Zielobjekt Rechts – Wie die Stasi die westdeutsche Neonaziszene unterwanderte

Via „Antifa-Infoblatt“:

Am Vormittag des 30. November 1982 öffnet sich eine elektrisch betriebene Tür der Haftanstalt im niedersächsischen Celle. Ein mittelgroßer junger Mann, 27 Jahre alt, tritt heraus. Er ist etwas füllig um die Hüften, hat ein rundes Gesicht unter kurzgeschnittenem dunklem Haar.
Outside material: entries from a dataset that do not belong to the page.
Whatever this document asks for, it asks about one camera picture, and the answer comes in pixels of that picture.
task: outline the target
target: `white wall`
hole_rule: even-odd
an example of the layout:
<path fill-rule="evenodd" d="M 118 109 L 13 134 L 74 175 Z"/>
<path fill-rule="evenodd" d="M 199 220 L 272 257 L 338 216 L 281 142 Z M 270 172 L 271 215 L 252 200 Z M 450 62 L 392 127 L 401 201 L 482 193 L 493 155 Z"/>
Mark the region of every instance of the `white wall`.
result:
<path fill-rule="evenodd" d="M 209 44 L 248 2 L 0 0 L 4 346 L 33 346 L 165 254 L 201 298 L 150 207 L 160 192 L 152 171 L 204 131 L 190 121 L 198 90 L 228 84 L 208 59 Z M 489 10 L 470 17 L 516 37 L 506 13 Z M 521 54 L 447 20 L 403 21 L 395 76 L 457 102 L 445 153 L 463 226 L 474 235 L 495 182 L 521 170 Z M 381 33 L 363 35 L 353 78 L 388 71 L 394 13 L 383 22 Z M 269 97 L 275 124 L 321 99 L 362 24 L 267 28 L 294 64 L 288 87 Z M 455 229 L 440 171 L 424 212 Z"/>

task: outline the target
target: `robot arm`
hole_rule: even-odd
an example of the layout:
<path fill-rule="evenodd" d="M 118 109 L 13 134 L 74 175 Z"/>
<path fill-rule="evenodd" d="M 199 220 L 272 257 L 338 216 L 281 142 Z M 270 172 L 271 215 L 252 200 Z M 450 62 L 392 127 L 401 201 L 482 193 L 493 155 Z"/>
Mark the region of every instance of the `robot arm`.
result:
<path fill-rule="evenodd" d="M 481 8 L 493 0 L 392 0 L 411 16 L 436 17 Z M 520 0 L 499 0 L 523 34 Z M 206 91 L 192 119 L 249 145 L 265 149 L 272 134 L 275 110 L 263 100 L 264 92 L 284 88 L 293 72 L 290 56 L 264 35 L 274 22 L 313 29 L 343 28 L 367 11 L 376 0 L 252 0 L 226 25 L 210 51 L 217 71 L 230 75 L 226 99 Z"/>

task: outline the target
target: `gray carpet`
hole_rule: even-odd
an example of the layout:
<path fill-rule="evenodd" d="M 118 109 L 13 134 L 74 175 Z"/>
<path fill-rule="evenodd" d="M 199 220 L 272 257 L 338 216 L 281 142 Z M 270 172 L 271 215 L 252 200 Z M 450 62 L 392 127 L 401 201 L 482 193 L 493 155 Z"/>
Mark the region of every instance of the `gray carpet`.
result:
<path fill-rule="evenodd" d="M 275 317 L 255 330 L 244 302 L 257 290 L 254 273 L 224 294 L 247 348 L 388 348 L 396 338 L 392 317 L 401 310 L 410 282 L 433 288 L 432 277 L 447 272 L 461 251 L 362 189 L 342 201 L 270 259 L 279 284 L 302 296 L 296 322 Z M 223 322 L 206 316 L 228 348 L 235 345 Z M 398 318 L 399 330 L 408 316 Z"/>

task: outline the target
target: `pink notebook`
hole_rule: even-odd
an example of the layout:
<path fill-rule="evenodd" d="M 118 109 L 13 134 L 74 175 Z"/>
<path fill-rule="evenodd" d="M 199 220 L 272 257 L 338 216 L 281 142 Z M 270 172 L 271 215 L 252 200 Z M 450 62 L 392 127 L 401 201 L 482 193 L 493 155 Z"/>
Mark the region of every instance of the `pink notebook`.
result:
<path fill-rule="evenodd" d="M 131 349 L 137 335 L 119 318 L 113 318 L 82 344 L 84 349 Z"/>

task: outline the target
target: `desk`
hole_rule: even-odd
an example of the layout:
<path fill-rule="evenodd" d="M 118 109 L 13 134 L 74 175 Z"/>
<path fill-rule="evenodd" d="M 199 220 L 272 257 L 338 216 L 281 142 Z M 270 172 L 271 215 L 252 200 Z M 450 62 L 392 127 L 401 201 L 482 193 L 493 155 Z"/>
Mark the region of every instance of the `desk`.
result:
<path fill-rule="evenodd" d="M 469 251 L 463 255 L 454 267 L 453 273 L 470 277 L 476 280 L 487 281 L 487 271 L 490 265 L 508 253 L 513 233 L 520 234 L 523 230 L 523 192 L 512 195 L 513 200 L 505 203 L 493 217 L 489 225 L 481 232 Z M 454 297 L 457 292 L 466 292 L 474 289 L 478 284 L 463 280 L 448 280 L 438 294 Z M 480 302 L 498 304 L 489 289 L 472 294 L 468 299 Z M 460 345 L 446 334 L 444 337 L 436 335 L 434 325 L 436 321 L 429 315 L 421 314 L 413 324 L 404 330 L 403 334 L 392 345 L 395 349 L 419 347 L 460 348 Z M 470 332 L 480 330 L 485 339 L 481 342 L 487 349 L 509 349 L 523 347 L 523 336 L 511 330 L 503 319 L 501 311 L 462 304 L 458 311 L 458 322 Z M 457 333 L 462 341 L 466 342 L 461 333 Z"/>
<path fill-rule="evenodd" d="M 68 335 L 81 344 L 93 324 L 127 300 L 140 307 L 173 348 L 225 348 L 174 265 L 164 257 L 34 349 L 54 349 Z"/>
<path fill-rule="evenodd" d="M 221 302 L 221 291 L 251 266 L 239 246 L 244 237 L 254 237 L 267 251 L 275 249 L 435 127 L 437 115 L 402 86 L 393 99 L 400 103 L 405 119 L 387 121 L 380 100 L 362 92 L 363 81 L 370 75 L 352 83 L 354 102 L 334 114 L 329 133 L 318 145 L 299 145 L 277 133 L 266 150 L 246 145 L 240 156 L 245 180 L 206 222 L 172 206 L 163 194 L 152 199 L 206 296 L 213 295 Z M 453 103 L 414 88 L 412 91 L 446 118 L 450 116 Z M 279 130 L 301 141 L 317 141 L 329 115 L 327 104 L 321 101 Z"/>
Der Mann ist Michael Kühnen, der gerade eine vierjährige Haftstrafe wegen Volksverhetzung und Verbreitung von neofaschistischen Propagandamaterialien abgesessen hat. Im sogenannten Bückeburger Prozess 1978/79, dem ersten Strafverfahren in der Bundesrepublik, in dem Rechtsextremisten als Terroristen verurteilt wurden, war er mit der geringsten Strafe aller sechs Angeklagten davongekommen. Vor den Mauern der Justizvollzugsanstalt Celle I blickt sich Kühnen suchend um, dann entdeckt er ein Taxi mit Braunschweiger Kennzeichen. Kühnen geht zielsicher auf das Fahrzeug zu, steigt ein und fährt los. Irgendwann an diesem Tag wird er das Taxi in Hamburg wieder verlassen. Wie lange die Fahrt dauert, was in dem Auto besprochen wird und ob man vielleicht sogar eine Pause unterwegs einlegt, ist nicht bekannt. Nur das Kennzeichen des Taxis ist überliefert: BS-EK 528.